Now the word of the Lord came to me saying, "Before I formed you in the womb I knew you, and before you were born I consecrated you; I appointed you a prophet to the nations."
-- Jeremiah 1:4-5
There was a time when at least one son in a family was determined to be the one to assume the family business. In many Roman Catholic families, it was common practice in early times to strongly urge at least one son into the priesthood, and/or one daughter to enter a religious order in service to the church. Today our sons and daughters would not be too keen on the idea of their occupation in life being determined for them. But according to God, Jeremiah's vocation was determined even before he was born.

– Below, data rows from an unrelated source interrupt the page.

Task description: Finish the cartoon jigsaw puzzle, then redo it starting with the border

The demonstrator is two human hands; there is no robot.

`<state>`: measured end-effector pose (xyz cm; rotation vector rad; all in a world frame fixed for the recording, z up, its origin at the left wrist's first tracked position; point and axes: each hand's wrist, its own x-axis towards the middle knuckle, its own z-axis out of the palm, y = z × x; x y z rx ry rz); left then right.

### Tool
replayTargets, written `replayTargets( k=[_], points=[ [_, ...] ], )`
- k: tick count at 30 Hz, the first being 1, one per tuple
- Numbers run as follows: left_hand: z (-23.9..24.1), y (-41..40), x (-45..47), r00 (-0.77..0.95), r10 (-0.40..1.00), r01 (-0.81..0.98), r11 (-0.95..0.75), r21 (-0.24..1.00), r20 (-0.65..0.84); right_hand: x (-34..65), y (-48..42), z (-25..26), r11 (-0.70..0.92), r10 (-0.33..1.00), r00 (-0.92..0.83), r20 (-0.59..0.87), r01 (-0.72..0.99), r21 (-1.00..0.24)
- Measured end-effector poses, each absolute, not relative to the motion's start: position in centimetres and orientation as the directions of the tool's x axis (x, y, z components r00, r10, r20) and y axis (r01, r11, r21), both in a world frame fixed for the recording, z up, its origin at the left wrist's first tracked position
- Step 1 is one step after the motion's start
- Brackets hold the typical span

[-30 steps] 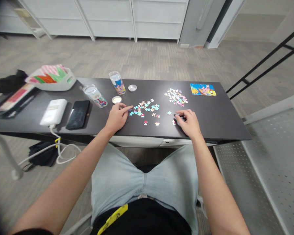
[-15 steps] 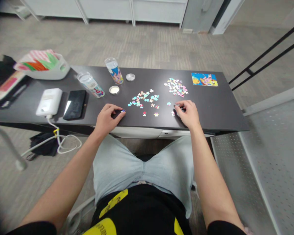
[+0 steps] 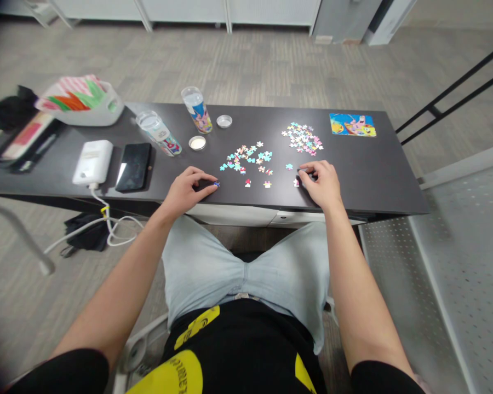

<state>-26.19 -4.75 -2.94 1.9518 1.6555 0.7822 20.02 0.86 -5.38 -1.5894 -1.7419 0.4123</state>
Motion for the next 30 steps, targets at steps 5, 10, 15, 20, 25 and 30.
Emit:
replayTargets(
  k=[5,10,15,20,25,30],
  points=[
    [-2.7,-4.5,-23.8,0.076,0.992,0.777,-0.124,0.617,0.104,20.3,1.2,-5.8,0.195,0.955,-0.002,0.297,0.759,-0.621],
    [-2.5,-4.5,-20.2,0.087,0.988,0.77,-0.147,0.621,0.126,20.3,1.3,-5.9,0.197,0.956,-0.018,0.293,0.777,-0.598],
    [-2.3,-4.3,-17.8,0.102,0.988,0.762,-0.152,0.63,0.114,20.0,1.0,-5.7,0.173,0.96,-0.007,0.28,0.799,-0.576],
    [-2.2,-4.1,-17.3,0.085,0.989,0.756,-0.143,0.639,0.12,20.0,1.1,-5.7,0.179,0.961,-0.023,0.276,0.81,-0.558],
    [-2.1,-3.8,-17.2,0.113,0.987,0.748,-0.16,0.644,0.114,20.0,1.1,-5.8,0.182,0.955,-0.012,0.296,0.811,-0.557],
    [-2.0,-3.7,-17.1,0.12,0.988,0.756,-0.156,0.635,0.1,19.8,0.9,-5.5,0.172,0.959,-0.006,0.283,0.806,-0.566]
  ],
)
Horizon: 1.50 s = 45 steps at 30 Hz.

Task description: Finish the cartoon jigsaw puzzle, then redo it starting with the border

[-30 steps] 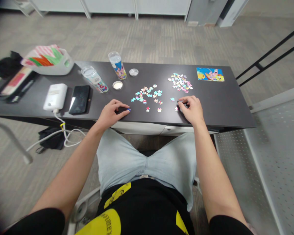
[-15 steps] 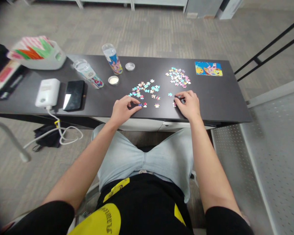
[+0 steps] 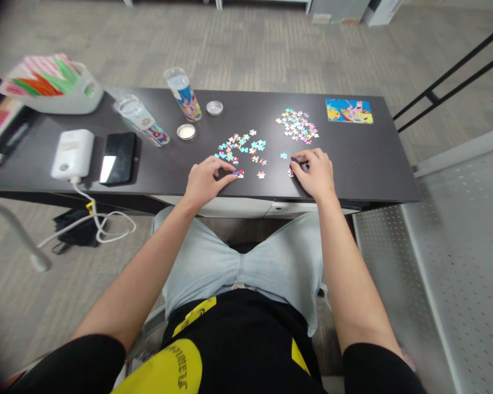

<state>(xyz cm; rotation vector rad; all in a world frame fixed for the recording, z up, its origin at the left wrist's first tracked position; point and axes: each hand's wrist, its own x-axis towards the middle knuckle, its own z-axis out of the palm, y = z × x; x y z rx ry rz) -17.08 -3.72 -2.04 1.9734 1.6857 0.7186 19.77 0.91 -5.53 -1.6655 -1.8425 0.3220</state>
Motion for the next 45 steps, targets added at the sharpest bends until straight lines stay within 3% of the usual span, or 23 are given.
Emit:
replayTargets(
  k=[26,34,40,45],
  points=[
    [-1.7,-3.7,-15.2,-0.008,0.996,0.791,-0.05,0.61,0.093,19.9,1.0,-5.8,0.174,0.957,-0.002,0.291,0.806,-0.565],
    [-3.2,-2.5,-18.1,0.082,0.989,0.607,-0.145,0.782,0.12,19.7,0.9,-5.6,0.168,0.958,0.006,0.287,0.8,-0.577],
    [-3.8,-2.1,-20.5,0.133,0.969,0.551,-0.248,0.797,0.21,19.7,0.8,-5.5,0.175,0.956,0.004,0.293,0.792,-0.585],
    [-4.3,-0.5,-23.8,0.038,0.972,0.55,-0.215,0.807,0.233,19.8,0.8,-5.7,0.184,0.952,-0.009,0.305,0.815,-0.55]
  ],
)
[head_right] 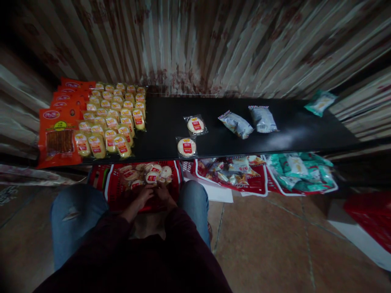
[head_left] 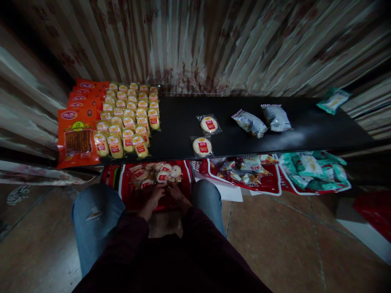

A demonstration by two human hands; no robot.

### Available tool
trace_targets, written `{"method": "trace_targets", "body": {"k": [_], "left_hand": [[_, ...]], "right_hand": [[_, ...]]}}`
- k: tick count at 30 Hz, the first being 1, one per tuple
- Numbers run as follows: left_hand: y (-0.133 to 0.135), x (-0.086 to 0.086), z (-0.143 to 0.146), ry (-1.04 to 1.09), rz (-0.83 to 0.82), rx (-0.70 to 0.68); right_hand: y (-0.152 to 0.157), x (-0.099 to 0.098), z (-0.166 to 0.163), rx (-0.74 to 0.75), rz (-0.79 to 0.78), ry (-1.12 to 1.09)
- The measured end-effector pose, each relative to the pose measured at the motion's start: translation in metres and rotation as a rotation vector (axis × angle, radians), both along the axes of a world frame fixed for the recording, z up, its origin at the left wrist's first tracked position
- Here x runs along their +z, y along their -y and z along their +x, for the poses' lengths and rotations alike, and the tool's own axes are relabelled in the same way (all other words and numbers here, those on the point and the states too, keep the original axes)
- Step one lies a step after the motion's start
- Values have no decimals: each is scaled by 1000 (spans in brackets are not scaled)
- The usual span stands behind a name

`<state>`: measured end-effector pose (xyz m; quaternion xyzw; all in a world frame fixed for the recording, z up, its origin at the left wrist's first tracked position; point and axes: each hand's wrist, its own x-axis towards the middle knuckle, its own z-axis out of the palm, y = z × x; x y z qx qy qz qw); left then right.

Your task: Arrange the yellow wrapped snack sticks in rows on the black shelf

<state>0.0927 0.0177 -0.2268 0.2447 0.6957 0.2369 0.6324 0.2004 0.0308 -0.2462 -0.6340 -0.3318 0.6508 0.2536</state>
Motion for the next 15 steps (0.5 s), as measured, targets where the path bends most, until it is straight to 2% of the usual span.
{"method": "trace_targets", "body": {"k": [6, 10, 13, 15], "left_hand": [[-4, 0, -2, 81, 4, 85], [-4, 3, -2, 97, -30, 105], [-5, 9, 2, 147, -1, 98], [-6, 13, 4, 176, 29, 143]], "right_hand": [[5, -2, 1, -55, -71, -91], [9, -1, 2, -85, -38, -75], [8, 3, 5, -138, -6, -10], [6, 7, 7, -189, 11, -11]]}}
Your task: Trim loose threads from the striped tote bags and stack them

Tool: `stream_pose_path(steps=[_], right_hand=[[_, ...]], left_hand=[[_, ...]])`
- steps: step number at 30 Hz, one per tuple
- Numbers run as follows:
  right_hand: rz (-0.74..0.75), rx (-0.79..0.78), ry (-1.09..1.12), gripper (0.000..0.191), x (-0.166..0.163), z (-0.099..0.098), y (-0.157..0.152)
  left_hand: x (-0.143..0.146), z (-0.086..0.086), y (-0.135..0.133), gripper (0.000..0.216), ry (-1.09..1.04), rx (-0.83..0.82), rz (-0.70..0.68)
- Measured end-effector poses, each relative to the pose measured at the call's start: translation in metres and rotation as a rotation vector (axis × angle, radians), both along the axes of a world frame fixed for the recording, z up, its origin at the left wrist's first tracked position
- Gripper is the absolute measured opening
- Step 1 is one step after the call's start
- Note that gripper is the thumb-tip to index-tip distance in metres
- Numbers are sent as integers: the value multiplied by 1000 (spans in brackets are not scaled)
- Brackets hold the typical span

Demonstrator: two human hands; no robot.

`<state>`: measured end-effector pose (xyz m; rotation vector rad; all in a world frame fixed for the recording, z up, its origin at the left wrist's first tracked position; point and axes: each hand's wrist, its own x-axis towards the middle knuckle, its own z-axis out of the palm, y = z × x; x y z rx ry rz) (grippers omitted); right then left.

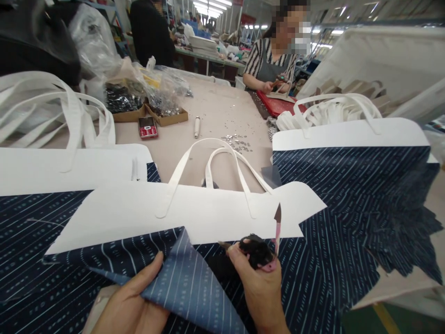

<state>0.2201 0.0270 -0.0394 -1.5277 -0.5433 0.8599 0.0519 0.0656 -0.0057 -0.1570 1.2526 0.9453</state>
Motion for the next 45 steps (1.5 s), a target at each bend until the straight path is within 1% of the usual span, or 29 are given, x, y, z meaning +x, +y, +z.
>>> stream_pose_path(steps=[4,7,10,13,15,19,20,22,27,30,33,34,37,38,41,45], right_hand=[[-5,-15,-8,21,-3,-4,0],[-6,-17,-22,20,-6,-5,0],[-10,-29,-41,18,-7,-3,1],[-31,-44,-45,17,-9,-2,1],[-36,-54,-43,19,-9,-2,1],[-56,-79,-89,23,-10,-3,1],[-60,-85,-105,23,-10,-3,2],[-36,-93,-125,23,-11,-2,3],[79,-127,-134,23,-14,6,8],[109,-138,-173,24,-16,10,11],[140,-125,-192,25,-18,9,11],[117,-111,-184,23,-17,8,10],[-44,-61,-151,21,-13,3,6],[-74,-52,-141,22,-11,2,5],[-50,-57,-122,22,-5,2,3],[-94,-84,-137,25,-5,5,4]], left_hand=[[0,2,1,45,49,4,12],[4,9,3,43,24,-48,8],[10,21,4,46,23,-64,29],[11,24,4,45,38,-84,19],[8,19,3,48,58,-107,1],[0,3,0,75,59,-97,62],[-2,0,-1,78,46,-97,68],[-5,-5,-3,76,22,-91,54],[-11,-13,-5,50,31,-46,20],[-10,-14,-4,43,32,-25,18],[-5,-10,-3,42,30,-16,31],[-4,-9,-3,43,34,-14,37],[-2,-6,-3,42,50,-48,77],[-2,-6,-4,43,51,-52,94],[-5,-10,-5,51,61,-21,142],[-11,-19,-6,55,67,-17,109]])
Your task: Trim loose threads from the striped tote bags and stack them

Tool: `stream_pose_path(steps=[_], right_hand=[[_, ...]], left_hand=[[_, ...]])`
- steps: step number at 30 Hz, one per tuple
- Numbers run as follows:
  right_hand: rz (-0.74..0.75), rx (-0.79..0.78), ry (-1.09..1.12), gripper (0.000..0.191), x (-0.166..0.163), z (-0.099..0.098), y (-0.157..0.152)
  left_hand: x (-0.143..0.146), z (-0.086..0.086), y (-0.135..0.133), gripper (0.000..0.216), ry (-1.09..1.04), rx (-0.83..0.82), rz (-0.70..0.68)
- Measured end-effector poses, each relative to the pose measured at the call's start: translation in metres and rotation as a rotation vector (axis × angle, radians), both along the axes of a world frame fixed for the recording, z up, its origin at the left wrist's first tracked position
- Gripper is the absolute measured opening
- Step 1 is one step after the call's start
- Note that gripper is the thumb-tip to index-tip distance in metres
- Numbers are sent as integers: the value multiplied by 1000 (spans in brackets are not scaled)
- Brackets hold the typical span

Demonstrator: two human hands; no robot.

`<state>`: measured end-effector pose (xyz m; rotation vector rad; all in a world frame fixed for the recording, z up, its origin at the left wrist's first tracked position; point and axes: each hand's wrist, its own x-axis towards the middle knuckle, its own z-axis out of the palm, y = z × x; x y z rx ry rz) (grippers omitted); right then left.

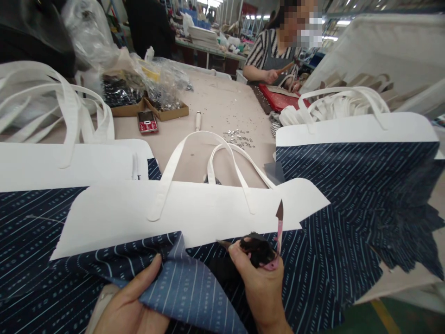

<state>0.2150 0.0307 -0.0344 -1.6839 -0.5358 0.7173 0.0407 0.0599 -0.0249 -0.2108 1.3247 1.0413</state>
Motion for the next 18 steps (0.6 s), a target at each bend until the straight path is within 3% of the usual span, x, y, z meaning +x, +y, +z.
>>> stream_pose_path(steps=[6,9,12,15,18], right_hand=[[-1,6,23,27,-5,-4,1],[-35,31,-12,27,-7,-7,1],[29,23,-36,22,-10,-6,1],[136,6,-10,19,-12,-5,2],[63,55,-1,20,-10,-7,1]], left_hand=[[-2,-2,-4,55,78,55,-73],[3,10,-2,42,23,-48,-54],[7,25,3,39,-88,-71,-89],[8,30,7,48,-130,-64,-110],[9,25,4,61,-88,-28,-26]])
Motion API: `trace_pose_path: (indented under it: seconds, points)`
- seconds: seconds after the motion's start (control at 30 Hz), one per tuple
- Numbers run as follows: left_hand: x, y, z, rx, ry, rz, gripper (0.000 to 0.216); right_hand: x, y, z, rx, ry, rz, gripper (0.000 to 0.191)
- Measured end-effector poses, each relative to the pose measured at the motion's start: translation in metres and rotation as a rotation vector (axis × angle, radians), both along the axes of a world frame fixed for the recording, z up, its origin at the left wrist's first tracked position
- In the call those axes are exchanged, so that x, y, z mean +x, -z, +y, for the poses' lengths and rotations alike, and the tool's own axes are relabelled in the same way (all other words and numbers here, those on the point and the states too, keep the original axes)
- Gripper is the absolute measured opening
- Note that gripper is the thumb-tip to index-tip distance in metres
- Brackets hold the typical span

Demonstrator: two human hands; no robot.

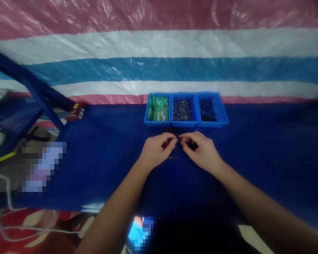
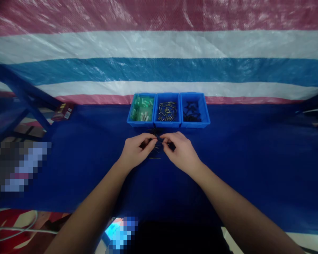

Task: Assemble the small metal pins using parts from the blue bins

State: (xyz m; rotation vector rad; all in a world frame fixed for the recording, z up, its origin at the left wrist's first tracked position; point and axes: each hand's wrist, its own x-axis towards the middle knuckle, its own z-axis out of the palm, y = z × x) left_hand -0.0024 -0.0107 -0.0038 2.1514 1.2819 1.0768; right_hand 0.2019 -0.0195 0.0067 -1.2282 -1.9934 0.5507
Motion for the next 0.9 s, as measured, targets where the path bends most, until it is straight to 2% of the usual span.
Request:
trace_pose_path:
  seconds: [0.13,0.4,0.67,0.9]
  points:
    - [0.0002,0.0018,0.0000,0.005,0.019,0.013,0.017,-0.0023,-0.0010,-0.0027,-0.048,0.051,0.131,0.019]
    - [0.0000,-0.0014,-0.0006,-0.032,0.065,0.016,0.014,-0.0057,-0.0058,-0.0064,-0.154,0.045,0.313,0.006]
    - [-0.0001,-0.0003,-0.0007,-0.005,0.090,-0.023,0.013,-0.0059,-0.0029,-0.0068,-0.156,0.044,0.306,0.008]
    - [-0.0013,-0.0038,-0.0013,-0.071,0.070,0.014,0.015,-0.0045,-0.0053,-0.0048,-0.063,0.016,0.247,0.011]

I was not reared in the Wesleyan tradition, but I know that there is a phrase that describes the way God works with Jeremiah. It is called prevenient grace. Prevenient grace is grace that comes before -- before anything you or I can do or even think about doing. Before Jeremiah even knows that there is such a being as God, God already knows Jeremiah personally. By the way, the apostle Paul testifies to this same prenatal knowledge and appointment by God as he describes his own call:
But when God, who had set me apart before I was born and called me through his grace, was pleased to reveal his Son to me, so that I might proclaim him among the Gentiles, I did not confer with any human being, nor did I go up to Jerusalem to those who were already apostles before me, but I went away at once into Arabia, and afterwards I returned to Damascus.
-- Galatians 1:15-17
Before Jeremiah can even ask the question, "What am I going to be when I grow up, Daddy?" God takes steps to equip and prepare him for the ministry of prophecy that he will be called to fulfill. God grants Jeremiah great insight into the human condition. God equips Jeremiah with great tenacity. God gifts Jeremiah with deep compassion -- a willingness to truly suffer with God's people as they enter into the painful experience of exile. And God even puts the words Jeremiah is to say into his mouth for him. The prevenient nature of God's grace is one of the things that makes God's grace so amazing.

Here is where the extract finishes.